シナプス後膜で起こる変化は大きく2種類に分けられる

シナプス後膜で起こる変化は、大きく分けると「興奮性シナプス後電位(EPSP)」と「抑制性シナプス後電位(IPSP)」の2つに分類されます。

これらは、神経伝達物質がシナプス後膜の受容体に結合した結果、膜電位が変化する現象です。簡単に言うと、次の神経細胞が興奮しやすくなる変化と、興奮しにくくなる変化の2種類があります。

神経系では、この2つの作用が組み合わさることで、必要な情報だけを選択して伝達したり、過剰な興奮を抑えたりしています。

興奮性シナプス後電位(EPSP)とは

興奮性シナプス後電位(EPSP:Excitatory Postsynaptic Potential)は、シナプス後膜を興奮しやすい状態にする変化です。

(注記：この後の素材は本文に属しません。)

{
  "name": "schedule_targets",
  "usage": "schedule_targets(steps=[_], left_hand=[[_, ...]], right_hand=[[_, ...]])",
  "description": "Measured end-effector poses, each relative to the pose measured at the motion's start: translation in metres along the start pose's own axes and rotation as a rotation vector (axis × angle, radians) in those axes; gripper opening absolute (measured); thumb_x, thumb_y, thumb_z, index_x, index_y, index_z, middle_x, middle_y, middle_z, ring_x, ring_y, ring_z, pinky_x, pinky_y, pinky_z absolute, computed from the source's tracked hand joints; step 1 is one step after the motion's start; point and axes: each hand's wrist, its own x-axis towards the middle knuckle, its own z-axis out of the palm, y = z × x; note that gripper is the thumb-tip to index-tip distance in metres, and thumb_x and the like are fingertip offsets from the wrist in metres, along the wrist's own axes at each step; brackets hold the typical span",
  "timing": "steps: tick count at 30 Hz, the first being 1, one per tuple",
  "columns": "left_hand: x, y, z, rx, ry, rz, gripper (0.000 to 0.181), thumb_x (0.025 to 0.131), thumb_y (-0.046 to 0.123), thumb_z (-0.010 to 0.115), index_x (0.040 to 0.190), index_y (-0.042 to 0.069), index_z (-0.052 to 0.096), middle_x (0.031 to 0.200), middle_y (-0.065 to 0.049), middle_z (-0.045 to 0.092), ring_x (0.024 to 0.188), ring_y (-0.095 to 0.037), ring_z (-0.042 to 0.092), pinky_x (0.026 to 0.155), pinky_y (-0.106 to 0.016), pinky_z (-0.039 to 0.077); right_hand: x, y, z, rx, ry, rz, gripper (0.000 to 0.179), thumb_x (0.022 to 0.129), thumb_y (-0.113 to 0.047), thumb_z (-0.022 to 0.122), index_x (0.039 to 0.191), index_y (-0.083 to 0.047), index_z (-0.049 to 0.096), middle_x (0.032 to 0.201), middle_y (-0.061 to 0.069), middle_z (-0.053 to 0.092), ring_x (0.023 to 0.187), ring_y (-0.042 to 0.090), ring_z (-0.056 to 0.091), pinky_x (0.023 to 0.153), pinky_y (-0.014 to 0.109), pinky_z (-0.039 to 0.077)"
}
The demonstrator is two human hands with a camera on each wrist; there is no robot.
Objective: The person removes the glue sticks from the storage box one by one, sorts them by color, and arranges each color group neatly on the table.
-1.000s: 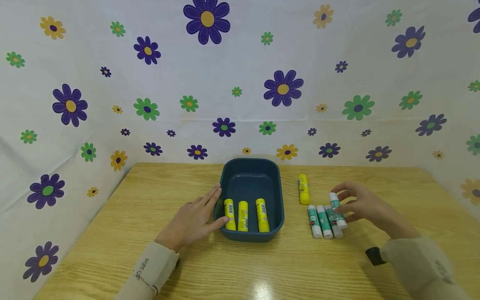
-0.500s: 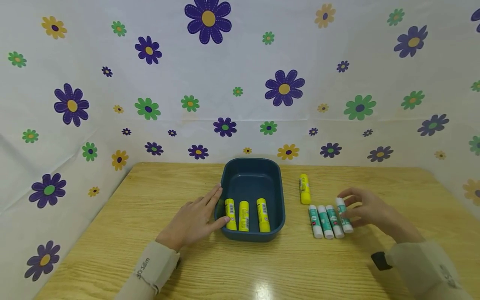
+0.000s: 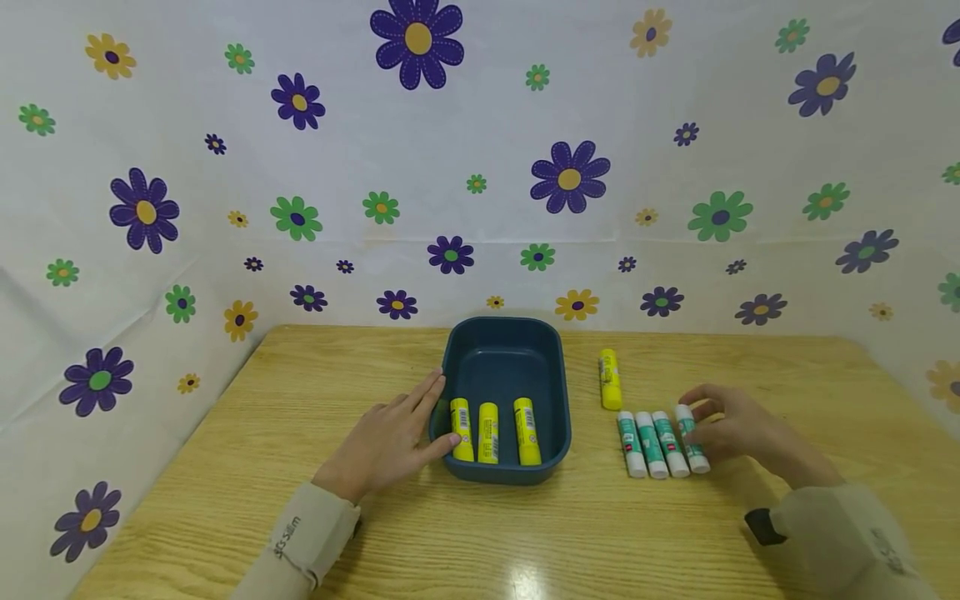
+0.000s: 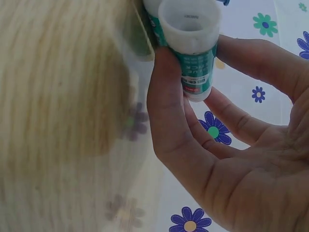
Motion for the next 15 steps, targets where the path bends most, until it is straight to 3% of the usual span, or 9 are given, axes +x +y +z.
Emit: schedule_targets(steps=[7, 15], left_hand=[[0.0001, 0.0003, 0.0, 0.001, 0.007, 0.004, 0.084, 0.102, 0.061, 0.043, 0.16, 0.003, 0.026, 0.166, -0.01, 0.023, 0.138, -0.043, 0.045, 0.105, -0.062, 0.041], [0.0006, 0.0001, 0.0011, -0.014, 0.004, -0.002, 0.085, 0.101, 0.062, 0.043, 0.16, 0.004, 0.025, 0.167, -0.01, 0.022, 0.139, -0.043, 0.044, 0.107, -0.063, 0.04]], right_hand=[[0.0021, 0.001, 0.0018, -0.025, -0.003, -0.004, 0.052, 0.087, 0.004, 0.068, 0.13, 0.018, 0.043, 0.117, 0.034, 0.052, 0.095, 0.029, 0.062, 0.073, 0.044, 0.061], [0.0073, 0.0024, 0.0037, -0.09, -0.002, -0.015, 0.05, 0.086, 0.005, 0.069, 0.127, 0.019, 0.044, 0.116, 0.038, 0.052, 0.099, 0.04, 0.06, 0.076, 0.047, 0.06]])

神経伝達物質がシナプス後膜の受容体に結合すると、ナトリウムイオン(Na⁺)などが細胞内へ流入することがあります。その結果、細胞内の電位が正の方向へ変化し、膜電位が静止膜電位から活動電位の発生しやすい状態へ近づきます。

例えば、複数の神経細胞から同時にEPSPが発生すると、それらが加算されて一定の閾値を超えた場合、次の神経細胞で活動電位が発生します。

抑制性シナプス後電位(IPSP)とは

抑制性シナプス後電位(IPSP:Inhibitory Postsynaptic Potential)は、シナプス後膜を興奮しにくい状態にする変化です。

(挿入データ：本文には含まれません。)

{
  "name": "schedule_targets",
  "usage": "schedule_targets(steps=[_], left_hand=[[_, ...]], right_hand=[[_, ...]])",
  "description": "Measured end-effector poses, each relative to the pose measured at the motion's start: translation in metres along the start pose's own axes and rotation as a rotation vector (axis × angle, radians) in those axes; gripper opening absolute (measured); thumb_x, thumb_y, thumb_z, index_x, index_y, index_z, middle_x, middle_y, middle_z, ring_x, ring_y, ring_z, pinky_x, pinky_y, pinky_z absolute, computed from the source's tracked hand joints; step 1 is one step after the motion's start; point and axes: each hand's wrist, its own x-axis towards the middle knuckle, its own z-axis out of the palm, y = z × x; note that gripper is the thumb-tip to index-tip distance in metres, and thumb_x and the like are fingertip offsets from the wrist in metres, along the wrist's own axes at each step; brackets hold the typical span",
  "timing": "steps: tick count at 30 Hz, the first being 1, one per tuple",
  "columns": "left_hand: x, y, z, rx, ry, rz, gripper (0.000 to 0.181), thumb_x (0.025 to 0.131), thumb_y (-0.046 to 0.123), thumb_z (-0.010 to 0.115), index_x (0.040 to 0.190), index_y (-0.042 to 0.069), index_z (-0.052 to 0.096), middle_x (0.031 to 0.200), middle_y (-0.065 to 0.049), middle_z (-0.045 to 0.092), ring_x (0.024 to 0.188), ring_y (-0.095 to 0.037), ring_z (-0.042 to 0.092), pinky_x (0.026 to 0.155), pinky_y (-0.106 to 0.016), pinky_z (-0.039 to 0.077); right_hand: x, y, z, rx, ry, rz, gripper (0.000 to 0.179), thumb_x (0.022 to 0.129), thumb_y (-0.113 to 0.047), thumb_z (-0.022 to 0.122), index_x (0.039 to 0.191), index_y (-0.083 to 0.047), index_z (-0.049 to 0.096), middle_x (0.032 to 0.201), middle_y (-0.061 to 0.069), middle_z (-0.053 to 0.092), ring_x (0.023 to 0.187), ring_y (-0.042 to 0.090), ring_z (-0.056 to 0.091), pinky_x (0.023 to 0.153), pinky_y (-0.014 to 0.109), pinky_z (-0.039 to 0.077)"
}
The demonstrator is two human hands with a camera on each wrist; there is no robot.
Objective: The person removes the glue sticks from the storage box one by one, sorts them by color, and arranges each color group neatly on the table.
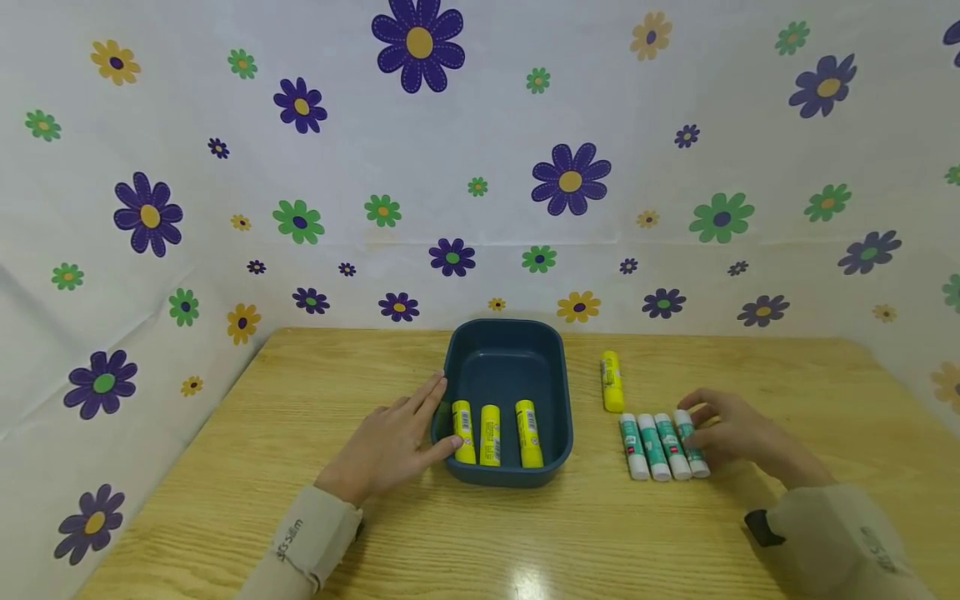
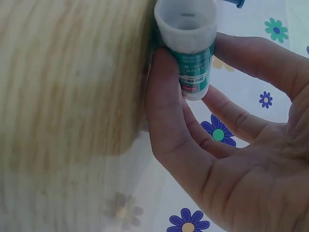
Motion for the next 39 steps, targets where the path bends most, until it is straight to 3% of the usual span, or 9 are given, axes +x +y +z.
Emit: schedule_targets(steps=[20, 28, 39], left_hand=[[0.0, -0.001, 0.002, 0.017, 0.0, 0.004, 0.085, 0.102, 0.063, 0.042, 0.161, 0.004, 0.025, 0.167, -0.009, 0.021, 0.137, -0.043, 0.045, 0.106, -0.061, 0.041], [0.0, -0.001, 0.0, 0.015, 0.006, 0.004, 0.085, 0.102, 0.062, 0.042, 0.16, 0.004, 0.025, 0.167, -0.01, 0.022, 0.137, -0.043, 0.046, 0.105, -0.062, 0.042], [0.0, 0.0, 0.0, 0.017, 0.0, 0.003, 0.085, 0.101, 0.062, 0.043, 0.161, 0.004, 0.025, 0.167, -0.01, 0.021, 0.138, -0.042, 0.045, 0.106, -0.061, 0.041]], right_hand=[[0.002, -0.003, -0.003, -0.085, -0.006, -0.008, 0.047, 0.087, 0.003, 0.067, 0.126, 0.018, 0.045, 0.114, 0.037, 0.056, 0.099, 0.043, 0.062, 0.078, 0.05, 0.06], [0.001, -0.011, -0.01, -0.019, 0.008, -0.04, 0.051, 0.093, 0.0, 0.064, 0.132, 0.02, 0.04, 0.12, 0.041, 0.049, 0.098, 0.037, 0.063, 0.075, 0.047, 0.061], [0.005, -0.041, -0.008, 0.035, -0.001, -0.076, 0.052, 0.096, 0.0, 0.062, 0.137, 0.018, 0.036, 0.125, 0.039, 0.046, 0.099, 0.036, 0.063, 0.076, 0.046, 0.061]])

この場合、神経伝達物質の作用によって塩化物イオン(Cl⁻)が細胞内へ流入したり、カリウムイオン(K⁺)が細胞外へ流出したりします。その結果、膜電位はより負の方向へ変化し、活動電位が発生しにくくなります。

例えば、脳内で多くの神経細胞が同時に興奮しすぎると正常な情報処理ができなくなるため、IPSPによって神経活動を調整しています。

EPSPとIPSPの違いを比較する

種類 働き 膜電位の変化 結果
興奮性シナプス後電位(EPSP) 神経細胞を興奮しやすくする 脱分極 活動電位が発生しやすくなる
抑制性シナプス後電位(IPSP) 神経細胞を興奮しにくくする 過分極 活動電位が発生しにくくなる

EPSPは神経細胞のスイッチを入れる方向の変化、IPSPはスイッチが入りすぎないように調整する変化と考えると理解しやすくなります。

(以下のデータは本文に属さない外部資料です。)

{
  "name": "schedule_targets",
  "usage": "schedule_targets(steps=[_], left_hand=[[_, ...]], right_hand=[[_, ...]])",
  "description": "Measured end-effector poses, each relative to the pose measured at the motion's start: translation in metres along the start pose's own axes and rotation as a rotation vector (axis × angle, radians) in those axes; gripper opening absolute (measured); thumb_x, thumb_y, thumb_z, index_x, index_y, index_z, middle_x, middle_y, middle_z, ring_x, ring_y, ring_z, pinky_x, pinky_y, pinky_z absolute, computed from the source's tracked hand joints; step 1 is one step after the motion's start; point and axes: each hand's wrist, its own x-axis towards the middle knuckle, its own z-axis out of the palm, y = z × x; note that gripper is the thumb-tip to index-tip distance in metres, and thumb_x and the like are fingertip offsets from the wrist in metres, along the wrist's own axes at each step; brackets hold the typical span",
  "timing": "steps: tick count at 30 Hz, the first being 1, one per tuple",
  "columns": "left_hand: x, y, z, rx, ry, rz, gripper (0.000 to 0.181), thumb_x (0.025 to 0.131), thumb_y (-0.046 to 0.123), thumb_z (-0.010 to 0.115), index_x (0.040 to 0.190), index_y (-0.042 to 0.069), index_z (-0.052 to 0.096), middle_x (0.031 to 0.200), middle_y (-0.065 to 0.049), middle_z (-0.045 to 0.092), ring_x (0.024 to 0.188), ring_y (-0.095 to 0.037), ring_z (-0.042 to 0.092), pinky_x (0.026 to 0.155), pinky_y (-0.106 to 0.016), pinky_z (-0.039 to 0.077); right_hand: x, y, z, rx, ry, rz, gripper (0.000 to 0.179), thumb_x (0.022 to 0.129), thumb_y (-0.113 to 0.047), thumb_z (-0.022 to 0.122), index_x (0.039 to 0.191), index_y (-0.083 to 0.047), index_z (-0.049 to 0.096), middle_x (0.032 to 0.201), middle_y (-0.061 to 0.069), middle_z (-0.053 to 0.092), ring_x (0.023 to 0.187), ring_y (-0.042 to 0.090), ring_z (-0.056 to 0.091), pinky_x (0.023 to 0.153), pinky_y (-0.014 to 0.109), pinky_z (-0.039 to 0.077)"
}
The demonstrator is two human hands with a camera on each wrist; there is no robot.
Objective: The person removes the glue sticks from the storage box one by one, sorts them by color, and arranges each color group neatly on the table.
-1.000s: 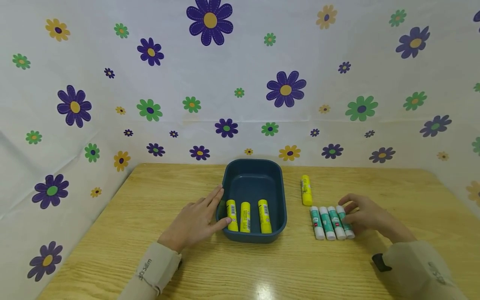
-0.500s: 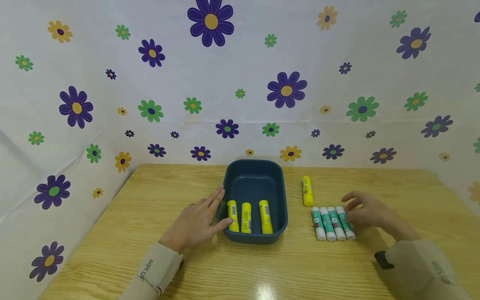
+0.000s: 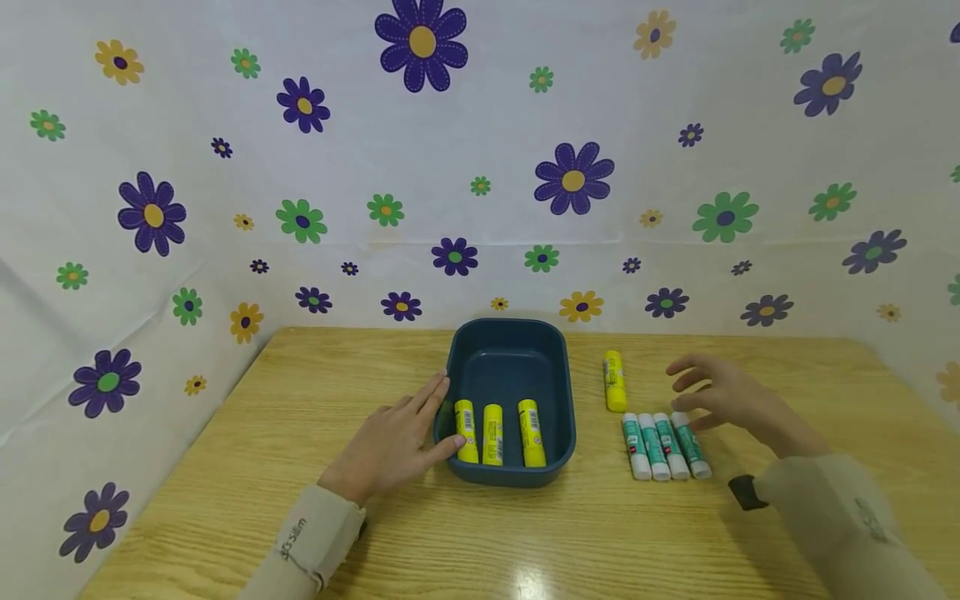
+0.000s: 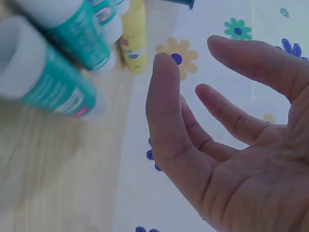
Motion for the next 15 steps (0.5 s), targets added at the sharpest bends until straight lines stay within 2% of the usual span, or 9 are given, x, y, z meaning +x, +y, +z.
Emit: schedule_targets(steps=[15], left_hand=[[0.0, 0.0, 0.0, 0.007, 0.004, 0.01, 0.086, 0.101, 0.063, 0.043, 0.16, 0.003, 0.025, 0.166, -0.011, 0.022, 0.138, -0.042, 0.045, 0.106, -0.061, 0.042]], right_hand=[[0.017, -0.044, 0.02, 0.097, -0.015, -0.076, 0.052, 0.095, -0.001, 0.064, 0.14, 0.012, 0.04, 0.126, 0.033, 0.048, 0.102, 0.039, 0.062, 0.078, 0.047, 0.061]])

実際の神経回路では、1つの神経細胞に対して多数のシナプスが存在し、EPSPとIPSPが同時に発生しています。その総合的な結果によって、神経細胞が発火するかどうかが決まります。

シナプス後膜の変化が重要な理由

神経系では、単純に信号を伝えるだけではなく、情報の強弱を調整する必要があります。その役割を担っているのが、シナプス後膜で起こるEPSPとIPSPです。

例えば、手を熱いものから離す反射では、筋肉を動かす神経を興奮させる一方で、反対方向の筋肉の活動を抑える必要があります。このような調整にも興奮性と抑制性のシナプス作用が関係しています。

この仕組みにより、脳や脊髄では複雑で正確な情報処理が可能になっています。

まとめ|シナプス後膜の変化は興奮と抑制の2種類

シナプス後膜で起こる変化は、大きく「興奮性シナプス後電位(EPSP)」と「抑制性シナプス後電位(IPSP)」の2つに分けられます。

EPSPは膜を脱分極させて神経細胞を興奮しやすくし、IPSPは膜を過分極させて興奮を抑える働きを持っています。

生理学の試験などでは、この2つの名称だけでなく、膜電位の変化やイオンの移動、神経活動への影響まで合わせて理解すると、シナプスの仕組みをより深く把握できます。